Poco después, aquella primera impresión se afirmó a través de la conversación y de las imágenes de una obra que ya transitaba los terrenos del dibujo, la pintura y la escultura.

Medina llegaba por primera vez a Santa Fe y, con el respaldo de Puccinelli, una figura entonces muy influyente en el ambiente artístico local, evaluaba la posibilidad de realizar muestras en algunas galerías de la ciudad.
Una búsqueda a través del mural
Además de su actividad artística, Medina trabajaba en el ámbito ferroviario. Para entonces ya había desarrollado una particular propuesta en el terreno del mural, que El Litoral definió como la "conjunción" de la pintura y la escultura.

Medina realizaba sus murales en relieve y luego los policromaba.
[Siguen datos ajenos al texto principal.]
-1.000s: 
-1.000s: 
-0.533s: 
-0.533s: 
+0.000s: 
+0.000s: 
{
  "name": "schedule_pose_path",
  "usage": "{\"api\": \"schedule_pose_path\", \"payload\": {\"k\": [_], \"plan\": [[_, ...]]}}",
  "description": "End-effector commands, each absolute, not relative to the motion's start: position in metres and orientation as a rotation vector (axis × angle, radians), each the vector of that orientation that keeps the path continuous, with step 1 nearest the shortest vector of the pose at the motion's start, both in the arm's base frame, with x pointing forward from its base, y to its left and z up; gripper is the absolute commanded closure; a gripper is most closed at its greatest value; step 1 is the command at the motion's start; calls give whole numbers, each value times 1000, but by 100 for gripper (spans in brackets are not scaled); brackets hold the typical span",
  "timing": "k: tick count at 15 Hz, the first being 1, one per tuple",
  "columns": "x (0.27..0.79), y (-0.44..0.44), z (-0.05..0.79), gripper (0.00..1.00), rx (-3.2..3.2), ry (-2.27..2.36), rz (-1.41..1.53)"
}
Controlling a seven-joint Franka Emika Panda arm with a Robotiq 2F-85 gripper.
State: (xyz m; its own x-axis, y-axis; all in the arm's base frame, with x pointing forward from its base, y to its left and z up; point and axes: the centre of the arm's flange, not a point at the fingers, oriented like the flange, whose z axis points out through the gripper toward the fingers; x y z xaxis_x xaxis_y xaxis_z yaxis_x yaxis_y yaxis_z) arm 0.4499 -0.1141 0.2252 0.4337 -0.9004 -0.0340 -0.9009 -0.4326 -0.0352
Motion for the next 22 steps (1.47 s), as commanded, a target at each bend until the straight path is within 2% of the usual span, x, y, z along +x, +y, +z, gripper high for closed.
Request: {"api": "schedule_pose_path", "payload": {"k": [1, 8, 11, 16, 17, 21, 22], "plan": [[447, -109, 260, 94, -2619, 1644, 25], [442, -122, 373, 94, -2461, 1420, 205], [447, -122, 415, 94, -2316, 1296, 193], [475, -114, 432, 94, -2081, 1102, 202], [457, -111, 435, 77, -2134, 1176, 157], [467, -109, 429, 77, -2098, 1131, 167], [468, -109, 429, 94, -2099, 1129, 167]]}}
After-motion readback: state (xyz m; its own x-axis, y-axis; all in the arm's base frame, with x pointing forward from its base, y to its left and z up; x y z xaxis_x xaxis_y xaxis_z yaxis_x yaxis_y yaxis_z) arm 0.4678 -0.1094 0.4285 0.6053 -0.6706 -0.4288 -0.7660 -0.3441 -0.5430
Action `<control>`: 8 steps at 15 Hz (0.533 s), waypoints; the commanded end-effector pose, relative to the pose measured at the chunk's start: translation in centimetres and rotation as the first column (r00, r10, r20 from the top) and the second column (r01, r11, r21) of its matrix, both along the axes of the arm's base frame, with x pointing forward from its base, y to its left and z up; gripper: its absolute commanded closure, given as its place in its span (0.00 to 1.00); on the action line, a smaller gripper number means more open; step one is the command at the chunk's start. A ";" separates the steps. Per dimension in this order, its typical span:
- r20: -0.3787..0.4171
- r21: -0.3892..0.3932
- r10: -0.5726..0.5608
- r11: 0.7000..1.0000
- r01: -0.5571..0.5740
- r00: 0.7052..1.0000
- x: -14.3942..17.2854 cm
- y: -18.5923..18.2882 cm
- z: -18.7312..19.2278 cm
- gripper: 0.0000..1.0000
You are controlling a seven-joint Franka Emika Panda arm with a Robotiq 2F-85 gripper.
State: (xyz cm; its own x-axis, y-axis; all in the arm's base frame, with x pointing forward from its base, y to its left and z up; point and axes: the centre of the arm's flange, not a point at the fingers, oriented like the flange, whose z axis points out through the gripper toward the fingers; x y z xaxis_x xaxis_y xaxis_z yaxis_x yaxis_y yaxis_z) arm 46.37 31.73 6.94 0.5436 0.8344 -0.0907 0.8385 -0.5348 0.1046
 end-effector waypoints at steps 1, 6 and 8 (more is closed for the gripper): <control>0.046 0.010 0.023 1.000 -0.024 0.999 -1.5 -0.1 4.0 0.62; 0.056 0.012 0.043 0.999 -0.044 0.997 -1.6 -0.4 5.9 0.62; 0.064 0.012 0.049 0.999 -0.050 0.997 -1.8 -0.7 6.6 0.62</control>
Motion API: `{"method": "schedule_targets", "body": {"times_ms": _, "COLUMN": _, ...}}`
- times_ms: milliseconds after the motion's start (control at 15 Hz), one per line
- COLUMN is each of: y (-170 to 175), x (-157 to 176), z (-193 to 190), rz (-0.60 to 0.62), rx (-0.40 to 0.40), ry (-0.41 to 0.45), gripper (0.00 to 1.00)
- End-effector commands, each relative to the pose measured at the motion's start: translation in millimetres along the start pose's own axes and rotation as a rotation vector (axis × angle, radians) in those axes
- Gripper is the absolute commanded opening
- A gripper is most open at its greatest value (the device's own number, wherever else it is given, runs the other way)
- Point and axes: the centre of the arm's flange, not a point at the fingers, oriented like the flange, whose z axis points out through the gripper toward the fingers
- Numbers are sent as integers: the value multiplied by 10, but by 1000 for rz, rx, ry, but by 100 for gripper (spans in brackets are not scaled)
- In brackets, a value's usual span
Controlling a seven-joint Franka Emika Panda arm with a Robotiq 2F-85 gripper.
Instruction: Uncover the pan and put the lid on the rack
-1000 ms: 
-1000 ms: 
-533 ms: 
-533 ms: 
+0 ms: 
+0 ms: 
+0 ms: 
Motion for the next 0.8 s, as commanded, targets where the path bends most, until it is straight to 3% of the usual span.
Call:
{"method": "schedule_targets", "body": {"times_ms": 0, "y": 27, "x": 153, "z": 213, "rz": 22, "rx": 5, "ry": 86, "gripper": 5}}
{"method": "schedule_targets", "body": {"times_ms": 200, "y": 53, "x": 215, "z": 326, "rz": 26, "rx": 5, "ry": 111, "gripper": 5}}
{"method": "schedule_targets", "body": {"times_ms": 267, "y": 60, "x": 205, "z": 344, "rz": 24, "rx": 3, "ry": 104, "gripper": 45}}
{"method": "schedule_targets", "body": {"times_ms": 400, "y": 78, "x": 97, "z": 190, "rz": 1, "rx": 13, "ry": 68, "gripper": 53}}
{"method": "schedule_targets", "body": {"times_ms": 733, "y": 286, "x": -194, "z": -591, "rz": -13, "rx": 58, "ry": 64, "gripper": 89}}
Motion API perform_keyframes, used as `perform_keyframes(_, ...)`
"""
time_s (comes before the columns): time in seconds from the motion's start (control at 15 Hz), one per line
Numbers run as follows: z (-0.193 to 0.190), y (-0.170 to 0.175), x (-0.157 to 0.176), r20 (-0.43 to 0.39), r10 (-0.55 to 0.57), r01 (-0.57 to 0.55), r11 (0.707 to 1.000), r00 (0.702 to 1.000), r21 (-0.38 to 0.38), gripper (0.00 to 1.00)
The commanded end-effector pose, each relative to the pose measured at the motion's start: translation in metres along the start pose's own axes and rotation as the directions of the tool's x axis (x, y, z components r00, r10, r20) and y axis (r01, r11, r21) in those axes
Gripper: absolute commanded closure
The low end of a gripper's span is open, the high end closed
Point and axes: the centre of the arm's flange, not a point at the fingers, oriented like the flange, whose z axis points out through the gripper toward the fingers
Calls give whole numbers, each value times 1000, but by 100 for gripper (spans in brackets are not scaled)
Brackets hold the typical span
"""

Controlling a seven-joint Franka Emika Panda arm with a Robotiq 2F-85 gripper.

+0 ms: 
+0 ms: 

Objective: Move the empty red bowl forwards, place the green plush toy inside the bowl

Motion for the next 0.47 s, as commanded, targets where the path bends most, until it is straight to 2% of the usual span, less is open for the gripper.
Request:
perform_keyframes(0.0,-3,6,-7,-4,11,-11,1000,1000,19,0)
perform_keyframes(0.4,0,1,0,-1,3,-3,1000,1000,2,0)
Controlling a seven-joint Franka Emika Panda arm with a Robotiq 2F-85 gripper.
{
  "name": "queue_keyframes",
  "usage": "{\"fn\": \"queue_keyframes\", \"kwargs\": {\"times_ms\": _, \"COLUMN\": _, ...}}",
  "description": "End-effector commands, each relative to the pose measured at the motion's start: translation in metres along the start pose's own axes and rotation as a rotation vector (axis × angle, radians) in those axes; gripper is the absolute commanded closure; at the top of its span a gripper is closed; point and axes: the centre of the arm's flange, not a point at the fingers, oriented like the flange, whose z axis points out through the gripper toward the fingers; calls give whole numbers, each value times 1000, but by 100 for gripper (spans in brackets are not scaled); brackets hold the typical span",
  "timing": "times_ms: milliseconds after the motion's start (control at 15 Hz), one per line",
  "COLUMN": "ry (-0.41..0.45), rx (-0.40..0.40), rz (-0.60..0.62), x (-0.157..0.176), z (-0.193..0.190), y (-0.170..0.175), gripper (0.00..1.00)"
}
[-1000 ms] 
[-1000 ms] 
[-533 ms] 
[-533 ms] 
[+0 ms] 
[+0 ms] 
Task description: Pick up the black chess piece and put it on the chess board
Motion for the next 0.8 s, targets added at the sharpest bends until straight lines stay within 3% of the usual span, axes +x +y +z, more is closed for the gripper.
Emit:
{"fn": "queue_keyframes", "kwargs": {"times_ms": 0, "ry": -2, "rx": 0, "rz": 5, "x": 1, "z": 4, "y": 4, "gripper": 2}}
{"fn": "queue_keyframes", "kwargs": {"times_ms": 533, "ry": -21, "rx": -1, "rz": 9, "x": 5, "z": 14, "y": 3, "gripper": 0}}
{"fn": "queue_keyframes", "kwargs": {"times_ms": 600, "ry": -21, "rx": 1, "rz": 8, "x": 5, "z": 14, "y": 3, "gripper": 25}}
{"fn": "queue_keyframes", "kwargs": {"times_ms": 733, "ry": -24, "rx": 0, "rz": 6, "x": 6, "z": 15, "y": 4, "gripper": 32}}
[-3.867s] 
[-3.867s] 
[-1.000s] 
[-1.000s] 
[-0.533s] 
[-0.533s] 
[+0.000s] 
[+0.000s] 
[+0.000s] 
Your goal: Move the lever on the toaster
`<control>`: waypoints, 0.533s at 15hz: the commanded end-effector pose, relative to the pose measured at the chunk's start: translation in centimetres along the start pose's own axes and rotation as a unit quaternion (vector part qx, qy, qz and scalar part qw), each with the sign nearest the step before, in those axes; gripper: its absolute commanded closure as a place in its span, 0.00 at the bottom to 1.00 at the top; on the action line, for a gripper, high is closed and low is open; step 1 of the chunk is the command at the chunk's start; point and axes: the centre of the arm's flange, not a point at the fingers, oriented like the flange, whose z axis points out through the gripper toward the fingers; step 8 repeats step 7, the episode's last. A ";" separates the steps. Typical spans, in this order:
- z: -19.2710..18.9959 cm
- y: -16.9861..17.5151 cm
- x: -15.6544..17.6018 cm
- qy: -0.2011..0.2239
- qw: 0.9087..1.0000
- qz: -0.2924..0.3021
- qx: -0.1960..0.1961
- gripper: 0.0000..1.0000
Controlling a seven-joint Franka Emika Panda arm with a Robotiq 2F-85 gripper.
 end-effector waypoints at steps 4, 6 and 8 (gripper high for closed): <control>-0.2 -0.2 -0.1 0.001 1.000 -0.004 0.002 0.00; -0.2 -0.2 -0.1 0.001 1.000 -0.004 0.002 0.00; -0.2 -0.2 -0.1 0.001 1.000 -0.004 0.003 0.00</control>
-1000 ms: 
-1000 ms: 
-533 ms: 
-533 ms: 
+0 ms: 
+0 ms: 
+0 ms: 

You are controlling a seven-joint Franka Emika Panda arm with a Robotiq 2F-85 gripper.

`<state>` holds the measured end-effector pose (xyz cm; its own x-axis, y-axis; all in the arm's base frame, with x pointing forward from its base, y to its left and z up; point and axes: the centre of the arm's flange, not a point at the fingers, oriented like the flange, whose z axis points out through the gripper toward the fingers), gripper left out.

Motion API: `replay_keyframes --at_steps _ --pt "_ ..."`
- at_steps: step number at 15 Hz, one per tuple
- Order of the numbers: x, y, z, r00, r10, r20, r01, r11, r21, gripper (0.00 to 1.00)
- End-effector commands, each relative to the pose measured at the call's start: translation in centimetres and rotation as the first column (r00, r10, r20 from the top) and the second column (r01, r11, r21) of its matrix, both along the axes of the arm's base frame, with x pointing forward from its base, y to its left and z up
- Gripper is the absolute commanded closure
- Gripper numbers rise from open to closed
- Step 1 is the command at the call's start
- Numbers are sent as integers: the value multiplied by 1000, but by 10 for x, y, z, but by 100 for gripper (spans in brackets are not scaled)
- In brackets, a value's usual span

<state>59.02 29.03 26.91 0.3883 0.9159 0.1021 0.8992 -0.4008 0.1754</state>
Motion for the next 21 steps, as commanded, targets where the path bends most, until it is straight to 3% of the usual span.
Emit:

El proceso comenzaba con el modelado del boceto en barro, continuaba con el vaciado en yeso y finalizaba con la realización de la obra en cemento.
En 1975 ya había realizado murales en las estaciones de subterráneos de San Martín, Once y Almirante Brown, en Buenos Aires, además de una obra en Pinamar. Lo de la estación San Martín, luego serían tapados durante la dictadura militar de 1976.

Para Medina, el mural tenía una característica fundamental: permitía llegar a un público más amplio. "Un intento de llegar a mayor cantidad de gente", explicó durante aquella entrevista.
Frente a la pintura de caballete, a la que consideraba una suerte de "grito muerto", reivindicaba la posibilidad de intervenir espacios destinados a una circulación masiva.

La libertad, la pampa y el potro de Bragado
Su búsqueda artística, explicaba, podía resumirse en la figura del potro de Bragado, la localidad bonaerense donde había nacido en 1933. Según cuenta la leyenda, el animal, cercado por el hombre, prefirió hundirse en una laguna antes que renunciar a su libertad.
Esa idea atravesaba buena parte de su producción, la libertad, la pampa y la vida natural aparecían enfrentadas a la artificialidad de los grandes conglomerados urbanos.

En los años posteriores, Medina desarrolló una extensa trayectoria como dibujante, escultor y docente. Realizó murales y participó de exposiciones en salones, galerías y museos de Argentina y del exterior.
Su obra recibió numerosos reconocimientos, entre ellos el Segundo Premio de Dibujo en el Salón Nacional y el Primer Premio de Dibujo de la Fundación Memoria de América Latina, en San Pablo, en 2004. Falleció en 2017.